This week’s “Daily Journal” guest columnist is Donna Martinez, associate editor of Carolina Journal.

If only we had more information. We would all be trim and healthy. Teenagers wouldn’t smoke, drink, or do drugs. Homebuyers wouldn’t buy mortgages they can’t afford. Boomers would save a boatload for retirement.

Naïve, yes, but plenty of people believe it’s true and champion new regulations to back up their dreamy hopes that if we keep force-feeding Americans information, we’ll stop being irresponsible. Actually, no. Human nature ensures that some of us will make bad choices even when we know better — particularly when the payoff is short-term gain or gratification.

The freedom to choose — even when it doesn’t make sense — doesn’t sit well with those trying to mold a world with no bad people, no bad news, and no bad aftereffects. In fact, they’re getting more brazen about replacing free will with the mommy state. Their ideal world brims with plenty of excuses, but few personal consequences for irresponsible actions.

Take, for example, the mommy state’s commitment to force us to eat healthier foods. From “sugar free” to “low fat” to “fat free,” words on packages have been defined and analyzed for manufacturers and consumers in an effort to reduce obesity by giving us more information. The result? More data and more overweight people.

Not easily discouraged, the Food and Drug Administration earlier this month took comments on a proposal to require food labels to include symbols — not just words — that denote nutritional value.
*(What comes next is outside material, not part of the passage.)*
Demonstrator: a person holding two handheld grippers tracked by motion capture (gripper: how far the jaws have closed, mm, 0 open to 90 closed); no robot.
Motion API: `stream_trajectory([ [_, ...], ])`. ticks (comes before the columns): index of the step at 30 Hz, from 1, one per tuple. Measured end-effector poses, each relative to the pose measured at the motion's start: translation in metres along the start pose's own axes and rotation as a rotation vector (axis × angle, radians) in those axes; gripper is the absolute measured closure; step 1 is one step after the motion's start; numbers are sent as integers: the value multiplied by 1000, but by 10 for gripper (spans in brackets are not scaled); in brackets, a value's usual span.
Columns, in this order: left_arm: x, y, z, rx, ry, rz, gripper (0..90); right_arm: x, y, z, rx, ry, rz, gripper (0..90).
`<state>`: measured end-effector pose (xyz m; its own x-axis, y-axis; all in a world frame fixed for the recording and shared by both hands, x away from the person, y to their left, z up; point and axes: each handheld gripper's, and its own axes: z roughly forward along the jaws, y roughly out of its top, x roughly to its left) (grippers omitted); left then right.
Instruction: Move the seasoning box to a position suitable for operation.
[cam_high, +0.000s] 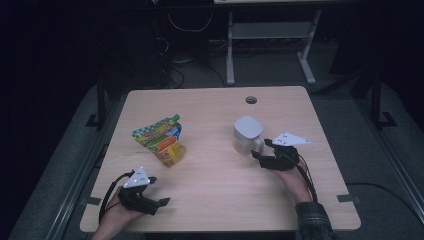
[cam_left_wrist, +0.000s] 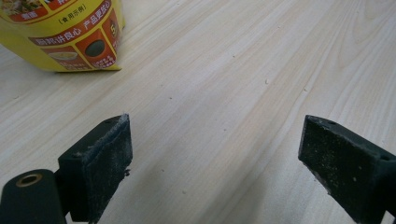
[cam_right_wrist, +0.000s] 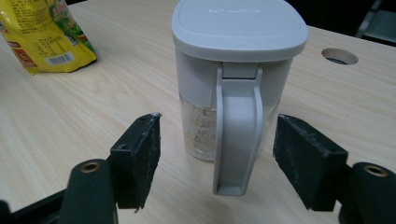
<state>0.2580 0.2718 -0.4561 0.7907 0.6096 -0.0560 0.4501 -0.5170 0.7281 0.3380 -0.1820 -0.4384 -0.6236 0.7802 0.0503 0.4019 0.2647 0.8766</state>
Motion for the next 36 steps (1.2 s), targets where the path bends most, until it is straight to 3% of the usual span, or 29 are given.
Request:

According to the story, Britain uses a color-coded system in which foods carry dots: green (eat up, everybody), yellow (hey, take it easy), or red (it’s bad for you, pal). Yes, there might actually come a day when Americans are encouraged to fill our grocery baskets with green dots rather than meat, vegetables, and fruit. In a country where some are confused by the homeland security color-code system, going to the grocery store may become more entertainment than chore.

At least a New York judge has shown common sense by nixing a New York City rule that would have required calorie counts on fast-food menus. Granted, the judge’s ruling related to conflict with federal law, but for now at least, the New York State Restaurant Association, its members, and New York consumers will be treated like adults who, with a little thought, can have a good idea about the fat and calories in the cheeseburger and fries they’re about to buy.

On the west coast, Los Angeles Councilwoman Jan Perry is ratcheting up the no-fault fat crusade. She’s targeting the fast-food buildings themselves as the reason there are too many obese people in south L.A. Her answer? Impose a two-year ban on new fast-food restaurants. Incredibly, Perry told the Los Angeles Times that “people don’t want them” in their neighborhoods and only eat fast food when they have no other option.

Obviously, Ms. Perry has never enjoyed a double cheeseburger, fries, and a shake. America’s favorite combo isn’t the last choice for the hungry; it’s the first. I can point out more examples than I have fingers of vegetable-filled supermarkets located on the same block as burger joints. There’s plenty of parking at the market and a long line at the drive-thru.

Sorry, Ms. Perry, but people do understand there’s a lot of fat and calories in that meal. Derailing the opening of restaurants won’t alter the fact or the behavior. Unless she plans to raze existing eateries, or prohibit us from buying cars we’ll use to drive to one, Councilwoman Perry will be disappointed by her constituents’ lack of cooperation in her grand eating plan.

On second thought, forcing us out of our cars may not sound so crazy to Ms. Perry and kindred spirits. Especially now that Charles Courtemanche says his dissertation research shows the obesity rate would drop 15 percent after five years if real gas prices were $1 per gallon higher. The higher price, he says, would get people onto bikes or their feet. In other words, they’ll exercise more.

So what do we do if people leave the car in the garage and simply bike or walk to McDonald’s? What if some folks double their intake by ordering a combo for the road? I have a feeling Ms. Perry would have a government-imposed solution for that scenario, too.